**Exercise requirements**
Return, exactly as written, every line from the first line of the data below through the line that contains "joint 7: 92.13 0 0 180".

**Materials provided**
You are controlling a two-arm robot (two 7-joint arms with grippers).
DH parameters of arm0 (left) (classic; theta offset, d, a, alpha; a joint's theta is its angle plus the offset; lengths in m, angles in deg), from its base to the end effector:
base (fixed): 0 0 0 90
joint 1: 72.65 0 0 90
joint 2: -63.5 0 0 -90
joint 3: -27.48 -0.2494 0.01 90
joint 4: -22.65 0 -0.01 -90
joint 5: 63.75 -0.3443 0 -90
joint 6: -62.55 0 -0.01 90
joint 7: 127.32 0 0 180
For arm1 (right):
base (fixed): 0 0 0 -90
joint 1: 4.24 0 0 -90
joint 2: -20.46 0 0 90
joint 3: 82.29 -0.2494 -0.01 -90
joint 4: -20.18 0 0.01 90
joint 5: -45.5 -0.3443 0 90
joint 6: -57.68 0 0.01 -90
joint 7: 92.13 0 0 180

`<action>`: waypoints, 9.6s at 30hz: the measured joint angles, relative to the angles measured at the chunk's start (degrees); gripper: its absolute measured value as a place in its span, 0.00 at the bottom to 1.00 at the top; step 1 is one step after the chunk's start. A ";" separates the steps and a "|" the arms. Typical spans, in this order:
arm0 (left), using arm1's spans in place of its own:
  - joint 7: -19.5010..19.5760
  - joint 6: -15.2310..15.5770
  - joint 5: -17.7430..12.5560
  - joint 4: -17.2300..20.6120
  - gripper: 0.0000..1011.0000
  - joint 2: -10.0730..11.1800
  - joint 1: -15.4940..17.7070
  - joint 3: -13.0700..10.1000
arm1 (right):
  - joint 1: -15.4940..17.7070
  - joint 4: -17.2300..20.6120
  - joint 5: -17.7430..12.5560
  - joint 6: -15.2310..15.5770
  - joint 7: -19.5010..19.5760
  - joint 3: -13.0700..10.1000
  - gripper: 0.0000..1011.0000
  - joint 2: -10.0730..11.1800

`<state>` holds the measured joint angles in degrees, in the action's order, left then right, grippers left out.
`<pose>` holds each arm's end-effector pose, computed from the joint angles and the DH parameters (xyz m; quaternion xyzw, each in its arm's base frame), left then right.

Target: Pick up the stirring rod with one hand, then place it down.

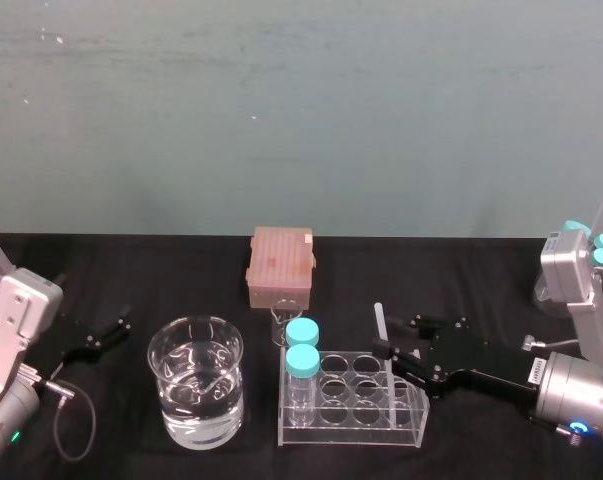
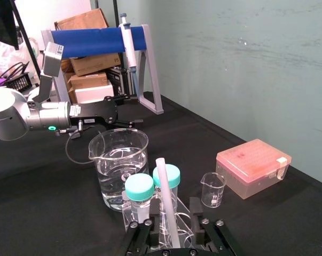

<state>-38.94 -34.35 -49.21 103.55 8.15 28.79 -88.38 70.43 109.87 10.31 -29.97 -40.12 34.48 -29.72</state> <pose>0.3851 0.0502 -0.2763 0.1415 -0.1326 0.5799 0.7912 0.3945 -0.0414 -0.2093 -0.0747 -0.0006 -0.2744 0.9587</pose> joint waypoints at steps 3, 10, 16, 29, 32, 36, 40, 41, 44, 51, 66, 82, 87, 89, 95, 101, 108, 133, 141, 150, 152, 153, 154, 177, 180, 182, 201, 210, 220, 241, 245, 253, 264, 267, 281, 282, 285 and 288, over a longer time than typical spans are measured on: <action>0.00 0.00 0.00 0.00 0.99 0.00 0.00 0.00 | 0.00 0.00 -0.01 -0.02 -0.01 0.00 0.28 0.00; 0.00 0.00 0.00 0.00 0.99 0.00 0.00 0.00 | 0.00 0.00 -0.03 -0.06 -0.06 0.00 0.07 0.00; 0.00 0.00 0.00 0.00 0.99 0.00 0.00 0.00 | 0.00 0.00 -0.03 -0.06 -0.07 0.00 0.06 0.00; 0.00 0.00 0.00 0.00 0.99 0.00 0.00 0.00 | 0.00 0.00 -0.02 -0.05 -0.06 0.00 0.06 0.00; 0.00 0.00 0.00 0.00 0.99 0.00 0.00 0.00 | 0.47 0.06 -0.38 -1.16 0.08 -0.78 0.06 -0.21; 0.00 0.00 0.00 0.00 0.99 0.00 0.00 0.00 | 1.05 0.63 -1.16 -2.14 0.39 -1.91 0.06 -0.43; 0.00 0.00 0.00 0.00 0.99 0.00 0.00 0.00 | 1.84 2.16 -2.41 -2.65 1.21 -3.57 0.06 -0.46; 0.00 0.00 0.00 0.00 0.99 0.00 0.00 0.00 | 2.15 3.02 -3.02 -2.68 1.57 -4.31 0.06 -0.40; 0.00 0.00 0.00 0.00 0.99 0.00 0.00 0.00 | 2.55 4.60 -4.21 -2.51 2.42 -5.74 0.06 -0.26; 0.00 0.00 0.00 0.00 0.99 0.00 0.00 0.00 | 2.38 7.80 -5.21 -1.09 5.28 -7.85 0.06 0.16; 0.00 0.00 0.00 0.00 0.99 0.00 0.00 0.00 | -5.91 2.75 1.80 0.95 16.34 -7.63 0.06 -7.40; 0.00 0.00 0.00 0.00 0.99 0.00 0.00 0.00 | -13.63 -9.77 9.31 0.17 21.84 -6.02 0.06 -16.34; 0.00 0.00 0.00 0.00 0.99 0.00 0.00 0.00 | -13.55 -10.65 10.13 0.04 22.29 -6.42 0.06 -17.23; 0.00 0.00 0.00 0.00 0.99 0.00 0.00 0.00 | -13.43 -10.76 10.40 0.04 22.35 -6.69 0.06 -17.49; 0.00 0.00 0.00 0.00 0.99 0.00 0.00 0.00 | -13.02 -10.67 10.83 0.09 22.23 -7.43 0.06 -17.75; 0.00 0.00 0.00 0.00 0.99 0.00 0.00 0.00 | -13.02 -10.64 10.82 0.09 22.19 -7.36 0.06 -17.69; 0.00 0.00 0.00 0.00 0.99 0.00 0.00 0.00 | -13.04 -10.60 10.74 0.09 22.14 -7.24 0.06 -17.65; 0.00 0.00 0.00 0.00 0.99 0.00 0.00 0.00 | -13.10 -10.57 10.59 0.08 22.07 -7.14 0.06 -17.58; 0.00 0.00 0.00 0.00 0.99 0.00 0.00 0.00 | -13.11 -10.58 10.60 0.08 22.08 -7.14 0.06 -17.58; 0.00 0.00 0.00 0.00 0.99 0.00 0.00 0.00 | -13.10 -10.58 10.60 0.08 22.08 -7.14 0.06 -17.58; 0.00 0.00 0.00 0.00 0.99 0.00 0.00 0.00 | -13.10 -10.58 10.60 0.08 22.08 -7.14 0.06 -17.58; 0.00 0.00 0.00 0.00 0.99 0.00 0.00 0.00 | -13.10 -10.58 10.60 0.08 22.07 -7.14 0.06 -17.58; 0.00 0.00 0.00 0.00 0.99 0.00 0.00 0.00 | -13.10 -10.58 10.60 0.08 22.08 -7.14 0.06 -17.58; 0.00 0.00 0.00 0.00 0.99 0.00 0.00 0.00 | -13.10 -10.58 10.60 0.08 22.08 -7.14 0.06 -17.58; 0.00 0.00 0.00 0.00 0.99 0.00 0.00 0.00 | -13.10 -10.58 10.60 0.07 22.08 -7.14 0.06 -17.58; 0.00 0.00 0.00 0.00 0.99 0.00 0.00 0.00 | -13.10 -10.58 10.60 0.08 22.08 -7.14 0.06 -17.58; 0.00 0.00 0.00 0.00 0.99 0.00 0.00 0.00 | -13.10 -10.58 10.60 0.08 22.08 -7.14 0.06 -17.58; 0.00 0.00 0.00 0.00 0.99 0.00 0.00 0.00 | -13.10 -10.58 10.60 0.08 22.08 -7.14 0.06 -17.58; 0.00 0.00 0.00 0.00 0.99 0.00 0.00 0.00 | -14.90 -9.76 8.04 1.59 17.76 -9.17 0.06 -18.52; 0.00 0.00 0.00 0.00 0.99 0.00 0.00 0.00 | 0.25 10.64 -4.96 9.71 4.88 -15.66 0.06 -1.63; 0.00 0.00 0.00 0.00 0.99 0.00 0.00 0.00 | 0.64 9.84 -5.18 8.33 2.32 -14.76 0.06 -0.12; 0.00 0.00 0.00 0.00 0.99 0.00 0.00 0.00 | -0.53 7.55 -9.47 8.01 -5.25 -11.96 0.06 1.31; 0.00 0.00 0.00 0.00 0.99 0.00 0.00 0.00 | -2.57 4.55 -10.26 7.16 -9.30 -8.21 0.06 2.27; 0.00 0.00 0.00 0.00 0.99 0.00 0.00 0.00 | -2.79 4.08 -10.12 6.69 -9.30 -7.46 0.06 2.52; 0.00 0.00 0.00 0.00 0.99 0.00 0.00 0.00 | -3.91 1.48 -8.70 4.00 -8.70 -4.42 0.06 3.12; 0.00 0.00 0.00 0.00 0.99 0.00 0.00 0.00 | -3.99 1.28 -8.59 3.88 -8.58 -4.22 0.06 3.11; 0.00 0.00 0.00 0.00 0.99 0.00 0.00 0.00 | -4.30 0.46 -8.31 3.32 -8.18 -3.52 0.06 3.00; 0.00 0.00 0.00 0.00 0.99 0.00 0.00 0.00 | -4.62 -0.31 -8.04 2.83 -7.86 -2.83 0.06 2.85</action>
<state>-38.94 -34.36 -49.21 103.55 8.15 28.79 -88.39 65.81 109.56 2.27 -27.14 -47.99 31.66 -26.86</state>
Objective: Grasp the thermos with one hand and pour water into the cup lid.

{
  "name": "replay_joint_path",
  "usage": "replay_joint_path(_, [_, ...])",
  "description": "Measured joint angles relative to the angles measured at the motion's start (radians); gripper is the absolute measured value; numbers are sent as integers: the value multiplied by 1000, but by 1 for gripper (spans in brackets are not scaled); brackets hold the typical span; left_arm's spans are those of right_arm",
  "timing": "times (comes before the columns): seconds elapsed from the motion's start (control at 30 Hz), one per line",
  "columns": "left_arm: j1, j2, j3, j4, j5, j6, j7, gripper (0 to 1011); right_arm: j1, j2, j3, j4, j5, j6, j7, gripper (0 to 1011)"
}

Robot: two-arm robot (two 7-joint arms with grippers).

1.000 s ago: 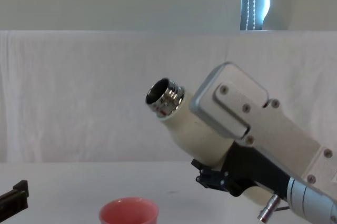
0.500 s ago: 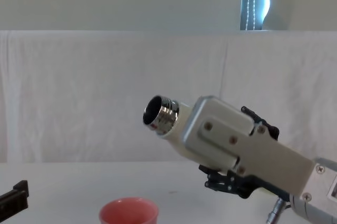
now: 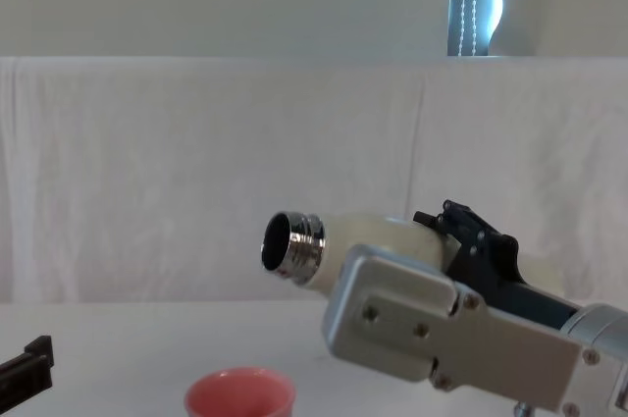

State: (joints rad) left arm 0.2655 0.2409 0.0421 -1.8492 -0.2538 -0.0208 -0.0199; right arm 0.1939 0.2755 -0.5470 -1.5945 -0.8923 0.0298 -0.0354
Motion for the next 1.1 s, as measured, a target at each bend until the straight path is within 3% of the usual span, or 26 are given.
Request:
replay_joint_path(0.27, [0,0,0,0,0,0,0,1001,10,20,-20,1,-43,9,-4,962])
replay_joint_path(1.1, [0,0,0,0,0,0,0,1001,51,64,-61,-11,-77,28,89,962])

**Answer below**
You are controlling a two-arm robot (two 7-joint arms with grippers).
DH parameters of arm0 (left) (classic; theta offset, d, a, alpha; a joint's theta is its angle plus the offset; lengths in m, angles in deg), from its base to the end effector:
base (fixed): 0 0 0 90
joint 1: 72.65 0 0 90
joint 2: -63.5 0 0 -90
joint 3: -27.48 -0.2494 0.01 90
joint 4: -22.65 0 -0.01 -90
joint 5: 63.75 -0.3443 0 -90
joint 6: -62.55 0 -0.01 90
joint 7: 127.32 0 0 180
For arm1 (right):
base (fixed): 0 0 0 -90
joint 1: 4.24 0 0 -90
joint 2: -20.46 0 0 90
joint 3: 82.29 -0.2494 -0.01 -90
joint 4: -20.18 0 0.01 90
joint 5: -45.5 -0.3443 0 90
joint 6: -57.68 0 0.01 -90
joint 7: 92.13 0 0 180

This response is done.